EXERCISE
From the material below, list every line containing "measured".

DATASET EXTRACT
:::::

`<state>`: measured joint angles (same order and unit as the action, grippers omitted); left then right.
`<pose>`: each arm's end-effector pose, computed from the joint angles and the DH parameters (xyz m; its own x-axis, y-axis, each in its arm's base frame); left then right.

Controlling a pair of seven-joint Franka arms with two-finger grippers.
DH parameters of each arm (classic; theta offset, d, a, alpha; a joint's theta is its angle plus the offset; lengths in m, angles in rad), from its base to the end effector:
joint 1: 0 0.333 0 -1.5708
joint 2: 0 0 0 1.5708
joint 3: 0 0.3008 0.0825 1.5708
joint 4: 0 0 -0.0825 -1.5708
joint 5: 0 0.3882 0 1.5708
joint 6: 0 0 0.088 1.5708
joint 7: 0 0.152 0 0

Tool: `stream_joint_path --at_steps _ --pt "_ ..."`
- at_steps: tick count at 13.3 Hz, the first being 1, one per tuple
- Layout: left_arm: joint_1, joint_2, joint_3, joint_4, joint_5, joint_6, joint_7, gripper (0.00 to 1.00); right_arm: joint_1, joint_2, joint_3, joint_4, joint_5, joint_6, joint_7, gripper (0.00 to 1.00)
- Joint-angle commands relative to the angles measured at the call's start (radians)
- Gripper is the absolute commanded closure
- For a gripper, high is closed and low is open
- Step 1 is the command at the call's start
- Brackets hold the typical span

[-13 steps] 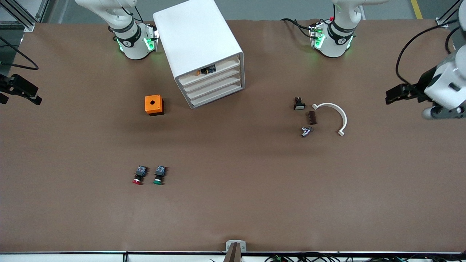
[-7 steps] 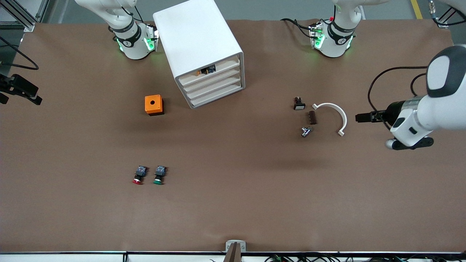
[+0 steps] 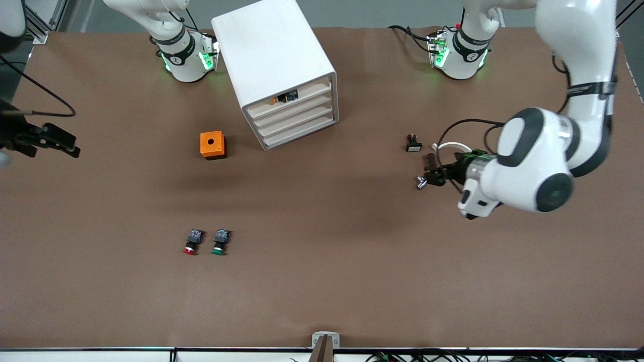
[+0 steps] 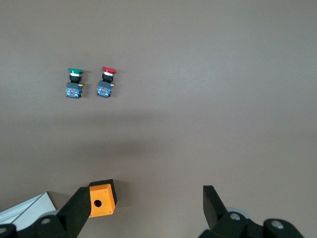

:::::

SOLUTION FOR THIS EXERCISE
`<state>`: measured joint angles (same order and unit as the action, grippers omitted); left then right.
- Joint-angle commands relative to the angles measured at the call's start (radians)

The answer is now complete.